RNA perform a variety of functions in cells, helping with everything from regulating genes to building proteins. In recent years, it has become clear that chemical modifications to RNA help guide these functions, but only a handful of these modifications have been identified in plants.
On July 24, Brian Gregory, an associate professor in Penn’s Biology Department in the School of Arts & Sciences, and collaborators received a $2,022,004 award from the National Science Foundation to identify and infer the functional significance of dozens of different types of RNA modifications in 15 diverse model and crop species. Resources developed by the project will make it easier for plant scientists to use and expand upon the discoveries. The project also places a strong focus on building undergraduate curricula teaching biology as a data-driven science.
The potential of the data generated by the project is vast, Gregory says. “Hopefully, this large-scale resource will allow us and others to focus on the RNA modification sites that are truly important to crop plant stress responses, in turn allowing us to utilize the knowledge for future crop improvement.”

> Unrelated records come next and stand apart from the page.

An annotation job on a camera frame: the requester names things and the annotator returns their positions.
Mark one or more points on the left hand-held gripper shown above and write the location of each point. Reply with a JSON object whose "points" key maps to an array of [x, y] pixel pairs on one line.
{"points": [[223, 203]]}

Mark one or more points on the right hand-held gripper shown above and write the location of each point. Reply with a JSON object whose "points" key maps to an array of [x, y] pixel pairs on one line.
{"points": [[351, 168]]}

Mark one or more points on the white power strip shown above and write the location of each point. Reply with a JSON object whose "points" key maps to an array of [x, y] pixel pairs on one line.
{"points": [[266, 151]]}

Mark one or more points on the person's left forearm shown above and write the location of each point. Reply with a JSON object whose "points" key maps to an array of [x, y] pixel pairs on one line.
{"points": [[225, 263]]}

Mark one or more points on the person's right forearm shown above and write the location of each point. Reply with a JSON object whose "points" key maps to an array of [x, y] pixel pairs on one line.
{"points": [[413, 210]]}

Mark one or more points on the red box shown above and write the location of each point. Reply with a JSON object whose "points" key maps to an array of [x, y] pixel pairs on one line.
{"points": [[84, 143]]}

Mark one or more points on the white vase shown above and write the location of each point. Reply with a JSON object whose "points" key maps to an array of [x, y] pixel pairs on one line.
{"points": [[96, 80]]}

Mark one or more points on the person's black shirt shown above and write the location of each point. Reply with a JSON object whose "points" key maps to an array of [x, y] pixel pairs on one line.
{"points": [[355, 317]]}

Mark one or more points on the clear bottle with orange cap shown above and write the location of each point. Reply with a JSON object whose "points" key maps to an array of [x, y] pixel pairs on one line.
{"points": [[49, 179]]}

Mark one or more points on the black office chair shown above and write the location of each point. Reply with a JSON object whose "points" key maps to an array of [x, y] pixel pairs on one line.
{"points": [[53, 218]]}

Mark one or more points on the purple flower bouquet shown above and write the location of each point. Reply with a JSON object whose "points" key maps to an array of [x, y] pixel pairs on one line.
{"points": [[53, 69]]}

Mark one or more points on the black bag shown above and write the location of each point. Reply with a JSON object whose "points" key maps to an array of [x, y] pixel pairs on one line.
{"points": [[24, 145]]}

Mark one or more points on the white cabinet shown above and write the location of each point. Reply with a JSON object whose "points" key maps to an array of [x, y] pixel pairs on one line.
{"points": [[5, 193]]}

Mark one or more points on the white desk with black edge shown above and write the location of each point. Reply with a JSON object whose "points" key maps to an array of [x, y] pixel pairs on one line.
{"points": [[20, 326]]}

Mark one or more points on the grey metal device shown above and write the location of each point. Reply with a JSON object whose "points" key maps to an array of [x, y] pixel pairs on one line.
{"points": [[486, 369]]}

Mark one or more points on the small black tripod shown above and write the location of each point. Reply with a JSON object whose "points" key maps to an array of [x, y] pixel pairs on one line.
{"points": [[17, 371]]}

Gregory is joined in this effort by project co-leaders Andrew Nelson, an assistant professor at the Boyce Thompson Institute (BTI) whose institution is leading the project, Rebecca Murphy, an associate professor of biology at Centenary College of Louisiana, and Eric Lyons, an associate professor of plant sciences at University of Arizona.
The first step will be led by Nelson at BTI. His team will map more than a petabyte of publicly available RNA sequence data from at least 15 different species back to their respective genomes, including important crops like corn, rice, wheat, and cotton. For perspective, a petabyte is approximately the same amount of data it would take to stream a playlist of music for 2,600 years.
“The amount of publicly available RNA sequencing data for these 15 plants has tripled in the last two years,” Nelson says. “It’s an incredible resource.”
After the data are processed, Gregory’s team will run them through two different algorithms. The first, called HAMR, was developed by the Gregory lab. HAMR capitalizes on flaws in RNA sequencing technologies, and can identify up to 45 different modifications based on the pattern of mistakes. The second algorithm, called PEA, identifies two important RNA marks that HAMR cannot detect.
“Our computational approach allows us to speed up the process of identifying RNA modifications transcriptome-wide. It gives us a very broad and speedy look at this important layer of post-transcriptional regulation,” Gregory says.
Once the modifications have been identified, Nelson will develop a pipeline for identifying the context in which they occur. Do the RNA modifications show up only in roots? Are they present on the same gene in many related species? Do certain genes get modified by a specific mark only under drought conditions? By answering questions like these, he hopes to identify specific RNA modifications that underlie critical cellular processes.
All of these data, as well as the workflow used to process them, will be made available to scientists and the public. This effort, along with additional data analysis and management, will be headed by Lyons.
Lyons explains, “We are going to release our data as a curated list that researchers can use to generate hypotheses. In addition, we will be releasing our code and workflows for others to replicate and reuse our work. One of the key challenges of this project will be to process approximately 1 petabyte of raw data. The data processing systems, which will use a combination of local and national cyberinfrastructure resources such as CyVerse and XSEDE, will be useful for others wanting to process biological data on scales rarely reached by individual research groups.”
“If these RNA modifications have the impact that we think they will,” explains Nelson, “researchers will be able to do some very targeted gene editing in their favorite species and potentially make more stress-tolerant crops, which is becoming increasingly important because of the effects of climate change.”
Undergraduate involvement will be a key element of the project. Murphy will introduce students to bioinformatics, RNA sequencing, and genomics through course work at her primarily undergraduate institution. During the summer, a number of these students will travel to BTI to participate in immersive bioinformatic training as well as in vivo biomolecular work.
“Students will be able to hone their computational and data analysis skills while making real contributions to cutting-edge science,” says Murphy.
Teaching coding skills to undergraduates is imperative, Nelson adds: “Bioinformatics used to play a supporting role in plant biology. Now it is actually driving much of the discovery.”
Gregory stresses that collaborative funding opportunities such as those offered by the NSF make ambitious projects like this practical, adding, “This project will hopefully uncover the modifications we should be focusing on from a crop-improvement perspective. More generally, our project serves as a model for large-scale data reanalysis projects that should be a major focus in the future given the incredible data resources that are already available for reanalysis.”